Option 2: Use elvers
to add all parameters for our workflow of choice
To get a configfile for the default "eel pond" workflow, that you can modify, run:
elvers my_workflow.yaml --build_config
The output should be a yaml
configfile. At the top, you should see:
#
# elvers workflow configuration
#
basename: elvers
experiment: _experiment1
First, change the samples.tsv
name to your my_samples.tsv
file. Then, modify the basename and any experiment info you'd like to add. The default output directory will be: basename_experiment_out
within the main elvers
directory. If you'd like, you can add one more parameter to the top section: out_path: OUTPUT_PATH
, if you'd like the output to go somewhere other than the elvers
directory. Note the basename and experiment are still used to determine the output directory name.

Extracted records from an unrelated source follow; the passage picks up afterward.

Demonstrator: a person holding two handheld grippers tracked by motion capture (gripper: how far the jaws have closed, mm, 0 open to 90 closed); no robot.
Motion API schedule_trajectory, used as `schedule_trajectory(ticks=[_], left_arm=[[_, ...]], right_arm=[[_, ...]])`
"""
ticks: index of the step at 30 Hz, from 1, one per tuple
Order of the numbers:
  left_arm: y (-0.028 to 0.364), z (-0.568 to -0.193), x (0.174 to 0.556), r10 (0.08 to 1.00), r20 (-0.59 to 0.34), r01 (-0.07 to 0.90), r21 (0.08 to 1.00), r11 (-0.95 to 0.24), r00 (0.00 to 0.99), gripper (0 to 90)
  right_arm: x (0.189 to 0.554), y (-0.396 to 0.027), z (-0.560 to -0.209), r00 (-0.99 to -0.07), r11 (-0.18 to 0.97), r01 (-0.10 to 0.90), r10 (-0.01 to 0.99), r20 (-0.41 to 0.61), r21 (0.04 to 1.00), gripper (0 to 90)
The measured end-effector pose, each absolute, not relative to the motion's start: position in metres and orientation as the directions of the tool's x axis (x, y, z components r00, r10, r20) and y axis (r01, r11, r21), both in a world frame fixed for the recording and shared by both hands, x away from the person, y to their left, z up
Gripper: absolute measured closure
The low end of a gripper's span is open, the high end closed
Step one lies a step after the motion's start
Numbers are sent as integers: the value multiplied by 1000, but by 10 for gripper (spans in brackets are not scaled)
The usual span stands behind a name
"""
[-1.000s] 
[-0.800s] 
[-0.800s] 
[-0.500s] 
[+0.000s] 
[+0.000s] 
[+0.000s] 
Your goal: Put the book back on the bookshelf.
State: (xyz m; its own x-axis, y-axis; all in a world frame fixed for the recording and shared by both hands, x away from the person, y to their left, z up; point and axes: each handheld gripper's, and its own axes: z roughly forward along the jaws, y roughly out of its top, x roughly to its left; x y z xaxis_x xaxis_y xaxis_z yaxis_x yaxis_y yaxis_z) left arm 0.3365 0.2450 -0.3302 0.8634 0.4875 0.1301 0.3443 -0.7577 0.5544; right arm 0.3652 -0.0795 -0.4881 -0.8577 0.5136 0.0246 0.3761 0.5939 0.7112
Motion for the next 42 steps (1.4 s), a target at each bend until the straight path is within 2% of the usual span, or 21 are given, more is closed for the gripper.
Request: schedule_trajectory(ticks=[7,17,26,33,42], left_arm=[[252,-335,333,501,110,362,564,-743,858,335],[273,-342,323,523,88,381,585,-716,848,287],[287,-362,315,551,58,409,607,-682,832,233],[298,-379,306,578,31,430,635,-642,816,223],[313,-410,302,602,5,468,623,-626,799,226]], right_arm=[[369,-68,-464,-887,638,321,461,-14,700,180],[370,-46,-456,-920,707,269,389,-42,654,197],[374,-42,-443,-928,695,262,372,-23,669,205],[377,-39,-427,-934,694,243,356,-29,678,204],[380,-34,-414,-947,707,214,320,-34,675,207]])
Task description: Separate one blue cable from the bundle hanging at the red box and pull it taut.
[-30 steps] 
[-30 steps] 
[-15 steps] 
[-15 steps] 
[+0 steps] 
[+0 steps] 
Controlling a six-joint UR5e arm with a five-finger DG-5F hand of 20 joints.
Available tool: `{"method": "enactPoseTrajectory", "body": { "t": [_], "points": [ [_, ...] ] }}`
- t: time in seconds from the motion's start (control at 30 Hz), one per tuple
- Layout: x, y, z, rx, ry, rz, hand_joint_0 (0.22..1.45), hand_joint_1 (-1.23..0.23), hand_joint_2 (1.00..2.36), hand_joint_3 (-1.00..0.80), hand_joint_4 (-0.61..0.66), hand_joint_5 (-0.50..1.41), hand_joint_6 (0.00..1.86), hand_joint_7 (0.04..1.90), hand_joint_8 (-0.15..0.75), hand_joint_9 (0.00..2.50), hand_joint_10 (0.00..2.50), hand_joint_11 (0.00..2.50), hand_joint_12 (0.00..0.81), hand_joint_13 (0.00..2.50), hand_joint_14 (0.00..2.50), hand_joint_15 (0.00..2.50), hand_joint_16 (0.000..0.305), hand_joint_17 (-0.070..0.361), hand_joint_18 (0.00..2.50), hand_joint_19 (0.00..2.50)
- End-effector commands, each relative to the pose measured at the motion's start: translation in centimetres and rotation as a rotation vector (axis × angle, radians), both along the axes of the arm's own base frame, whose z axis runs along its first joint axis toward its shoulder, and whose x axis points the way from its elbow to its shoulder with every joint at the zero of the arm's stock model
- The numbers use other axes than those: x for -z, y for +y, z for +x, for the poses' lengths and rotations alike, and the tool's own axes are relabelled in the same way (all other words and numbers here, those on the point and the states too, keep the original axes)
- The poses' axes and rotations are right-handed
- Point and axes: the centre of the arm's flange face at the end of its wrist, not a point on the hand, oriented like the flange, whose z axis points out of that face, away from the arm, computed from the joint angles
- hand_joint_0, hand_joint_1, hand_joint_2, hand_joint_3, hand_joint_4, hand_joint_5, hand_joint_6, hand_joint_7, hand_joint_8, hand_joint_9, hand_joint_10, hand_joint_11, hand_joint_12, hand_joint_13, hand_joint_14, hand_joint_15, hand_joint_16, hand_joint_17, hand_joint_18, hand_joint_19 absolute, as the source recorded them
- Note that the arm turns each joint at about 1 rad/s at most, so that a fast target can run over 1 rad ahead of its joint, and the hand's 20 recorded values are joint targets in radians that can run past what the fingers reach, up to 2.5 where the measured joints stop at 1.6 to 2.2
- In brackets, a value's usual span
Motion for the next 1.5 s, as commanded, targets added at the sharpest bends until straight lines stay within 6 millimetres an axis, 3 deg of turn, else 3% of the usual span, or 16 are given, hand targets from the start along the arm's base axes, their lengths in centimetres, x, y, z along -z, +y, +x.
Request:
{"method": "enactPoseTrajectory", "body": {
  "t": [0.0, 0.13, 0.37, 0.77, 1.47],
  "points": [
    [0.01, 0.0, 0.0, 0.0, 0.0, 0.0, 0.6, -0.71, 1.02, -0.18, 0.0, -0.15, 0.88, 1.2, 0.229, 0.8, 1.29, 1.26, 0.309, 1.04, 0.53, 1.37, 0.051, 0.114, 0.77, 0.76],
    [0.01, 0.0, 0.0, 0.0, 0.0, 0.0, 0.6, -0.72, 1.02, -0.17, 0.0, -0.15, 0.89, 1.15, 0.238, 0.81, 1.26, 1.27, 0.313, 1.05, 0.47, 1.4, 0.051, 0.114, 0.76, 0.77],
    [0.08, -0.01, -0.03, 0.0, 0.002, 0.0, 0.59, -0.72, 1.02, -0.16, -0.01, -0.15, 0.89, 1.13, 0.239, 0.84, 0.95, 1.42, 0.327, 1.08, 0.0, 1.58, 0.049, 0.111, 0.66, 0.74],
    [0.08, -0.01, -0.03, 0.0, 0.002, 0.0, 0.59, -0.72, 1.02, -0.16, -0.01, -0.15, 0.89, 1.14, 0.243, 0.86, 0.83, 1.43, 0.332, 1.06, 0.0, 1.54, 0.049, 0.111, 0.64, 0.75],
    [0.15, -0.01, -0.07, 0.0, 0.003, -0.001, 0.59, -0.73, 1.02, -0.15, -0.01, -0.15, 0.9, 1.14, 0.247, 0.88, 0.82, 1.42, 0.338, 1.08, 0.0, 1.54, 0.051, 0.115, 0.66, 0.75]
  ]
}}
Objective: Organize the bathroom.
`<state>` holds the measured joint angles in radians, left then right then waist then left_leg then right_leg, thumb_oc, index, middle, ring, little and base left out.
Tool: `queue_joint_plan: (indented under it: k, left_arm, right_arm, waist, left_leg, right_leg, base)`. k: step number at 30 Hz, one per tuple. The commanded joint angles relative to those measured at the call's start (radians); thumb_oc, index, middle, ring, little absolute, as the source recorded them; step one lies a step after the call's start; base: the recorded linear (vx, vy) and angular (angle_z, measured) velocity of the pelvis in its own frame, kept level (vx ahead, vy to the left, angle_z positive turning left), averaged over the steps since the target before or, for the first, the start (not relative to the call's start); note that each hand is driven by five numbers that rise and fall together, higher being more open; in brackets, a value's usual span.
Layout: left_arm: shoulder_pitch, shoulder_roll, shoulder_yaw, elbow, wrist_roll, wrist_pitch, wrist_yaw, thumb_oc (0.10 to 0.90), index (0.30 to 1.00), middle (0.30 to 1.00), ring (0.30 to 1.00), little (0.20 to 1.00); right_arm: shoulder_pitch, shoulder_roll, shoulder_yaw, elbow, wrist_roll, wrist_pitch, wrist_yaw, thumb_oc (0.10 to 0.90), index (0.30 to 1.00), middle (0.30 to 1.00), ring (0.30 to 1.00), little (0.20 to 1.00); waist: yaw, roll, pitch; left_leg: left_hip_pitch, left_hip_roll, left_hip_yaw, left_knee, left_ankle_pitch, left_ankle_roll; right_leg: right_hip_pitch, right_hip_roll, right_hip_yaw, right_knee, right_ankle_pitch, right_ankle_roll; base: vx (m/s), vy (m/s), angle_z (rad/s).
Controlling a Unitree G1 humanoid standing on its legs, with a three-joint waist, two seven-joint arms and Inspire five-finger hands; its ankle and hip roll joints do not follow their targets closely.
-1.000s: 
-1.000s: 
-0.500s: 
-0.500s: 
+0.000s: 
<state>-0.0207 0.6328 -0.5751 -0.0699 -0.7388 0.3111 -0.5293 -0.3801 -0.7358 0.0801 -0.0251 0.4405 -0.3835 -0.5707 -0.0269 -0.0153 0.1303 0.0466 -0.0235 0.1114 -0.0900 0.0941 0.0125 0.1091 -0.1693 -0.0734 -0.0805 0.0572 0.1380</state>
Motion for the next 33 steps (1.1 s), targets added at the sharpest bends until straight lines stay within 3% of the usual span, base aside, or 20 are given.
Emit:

Customizing program parameters:
Below this section, you should see some parameters for each program run in this workflow. For example, here's the first few programs: a utility to download or link your data, quality trim with trimmomtic, and assess quality with fastqc. Program parameters do not always show up in order in this file - order in this file does not affect program run order.
get_data:
samples: samples.tsv
download_data: false
use_ftp: false
trimmomatic:
adapter_file:
pe_path: ep_utils/TruSeq3-PE-2.fa
se_path: ep_utils/TruSeq3-SE.fa
trim_cmd: ILLUMINACLIP:{}:2:40:15 LEADING:2 TRAILING:2 SLIDINGWINDOW:4:15 MINLEN:25
extra: ''
fastqc:
extra: ''
Override default params for any program by modifying the values for any of the paramters under that program name. For example, if you'd like to download data instead of link it from another location on your machine, modify download_data
to True
under the get_data
program. We provide an extra
parameter wherever possible to give you access to additional command-line parameters for each program that we have not specifically enabled changes for.
For example, under the trimmomatic
section, you can modify the "extra" param to pass any extra trimmomatic parameters, e.g.:
trimmomatic:
extra: 'HEADCROP:5' # to remove the first 5 bases at the front of the read.
For more on what parameters are available, see the docs for each specific program or utility rule under the "Available Workflows" --> "Programs Used" navigation tab.